WORK TASK ▸
Reproduce exactly the lines below, from the first through the one containing "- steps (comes", and nothing more.

++++ GIVEN INFORMATION

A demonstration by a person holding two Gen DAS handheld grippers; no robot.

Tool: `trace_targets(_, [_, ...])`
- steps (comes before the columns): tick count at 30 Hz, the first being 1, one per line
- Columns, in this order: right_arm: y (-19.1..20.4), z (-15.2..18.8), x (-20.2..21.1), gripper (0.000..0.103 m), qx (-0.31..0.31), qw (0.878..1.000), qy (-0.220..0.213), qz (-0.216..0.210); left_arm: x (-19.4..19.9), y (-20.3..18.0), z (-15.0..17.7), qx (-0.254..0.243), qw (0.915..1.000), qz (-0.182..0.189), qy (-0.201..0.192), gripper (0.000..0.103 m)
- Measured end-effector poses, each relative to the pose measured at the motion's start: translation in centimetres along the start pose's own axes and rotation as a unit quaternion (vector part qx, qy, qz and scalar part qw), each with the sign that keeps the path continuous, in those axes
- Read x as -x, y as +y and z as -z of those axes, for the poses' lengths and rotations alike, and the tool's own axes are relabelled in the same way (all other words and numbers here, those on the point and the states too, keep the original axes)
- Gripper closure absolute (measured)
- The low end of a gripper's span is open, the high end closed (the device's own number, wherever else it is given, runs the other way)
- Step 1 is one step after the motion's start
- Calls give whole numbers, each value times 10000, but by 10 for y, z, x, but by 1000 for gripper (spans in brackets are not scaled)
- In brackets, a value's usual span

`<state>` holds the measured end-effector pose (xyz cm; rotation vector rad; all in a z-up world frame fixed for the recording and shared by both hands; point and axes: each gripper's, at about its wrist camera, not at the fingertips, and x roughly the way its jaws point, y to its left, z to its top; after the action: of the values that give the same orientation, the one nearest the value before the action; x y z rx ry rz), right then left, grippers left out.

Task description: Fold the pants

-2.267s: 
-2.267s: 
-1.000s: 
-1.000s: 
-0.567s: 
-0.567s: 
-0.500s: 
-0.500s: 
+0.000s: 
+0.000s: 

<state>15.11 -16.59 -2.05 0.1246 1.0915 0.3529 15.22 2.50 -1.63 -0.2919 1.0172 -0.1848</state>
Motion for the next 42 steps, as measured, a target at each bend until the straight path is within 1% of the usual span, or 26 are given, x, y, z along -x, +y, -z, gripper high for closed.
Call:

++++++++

WRITTEN SOLUTION ▸
A demonstration by a person holding two Gen DAS handheld grippers; no robot.

Tool: `trace_targets(_, [_, ...])`
- steps (comes before the columns): tick count at 30 Hz, the first being 1, one per line

This exercise is now complete.